En muchos casos sí, cambiando de forma. El concentrado de suero conserva algo de lactosa y es el que más molestias suele dar. El aislado está más filtrado y apenas contiene, por lo que suele tolerarse bien incluso con sensibilidad leve. Si tienes alergia a la proteína de la leche, no es cuestión de filtrado: ahí la opción son las fuentes vegetales o la albúmina de huevo. Empieza con media dosis y observa cómo responde tu estómago.
¿Se puede tomar todos los días?
Sí. La proteína en polvo es un alimento, no un fármaco, y usarla a diario es tan normal como tomar yogur cada mañana. La EFSA no ha establecido un límite máximo de ingesta de proteína para adultos sanos. Aun así, no sustituyas comidas completas por batidos: los alimentos aportan fibra, hierro y otros nutrientes que un polvo no lleva. Si tienes problemas de riñón o sigues una dieta pautada, consúltalo antes con tu médico o dietista.
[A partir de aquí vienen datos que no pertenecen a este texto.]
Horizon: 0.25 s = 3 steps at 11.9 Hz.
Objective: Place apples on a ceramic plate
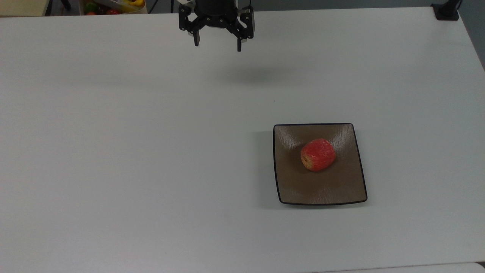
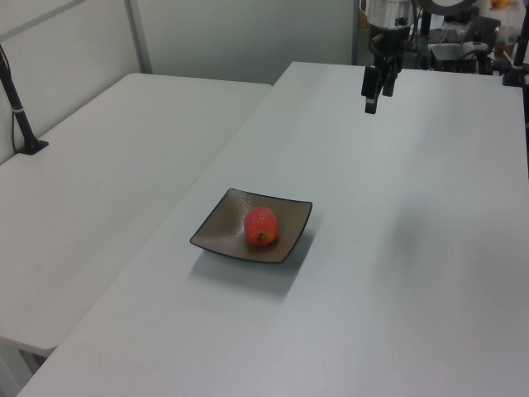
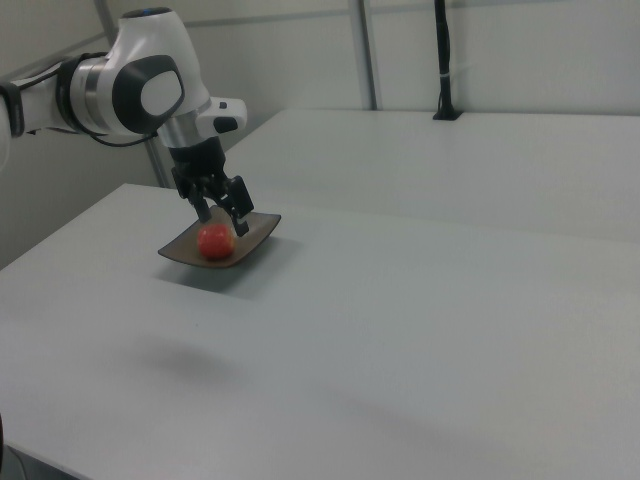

¿En qué me fijo en la etiqueta antes de comprar?
Mira cuatro puntos concretos:
- Gramos de proteína por dosis, no solo el porcentaje del bote.
- Lista de ingredientes: si aparecen glicina, taurina o creatina sueltas junto a la fuente proteica, pueden estar inflando la cifra de proteína del análisis.
- Origen del suero: materias primas identificadas dicen más que un sello genérico.
- Control antidopaje si compites, en nuestra selección de productos analizados para deportistas.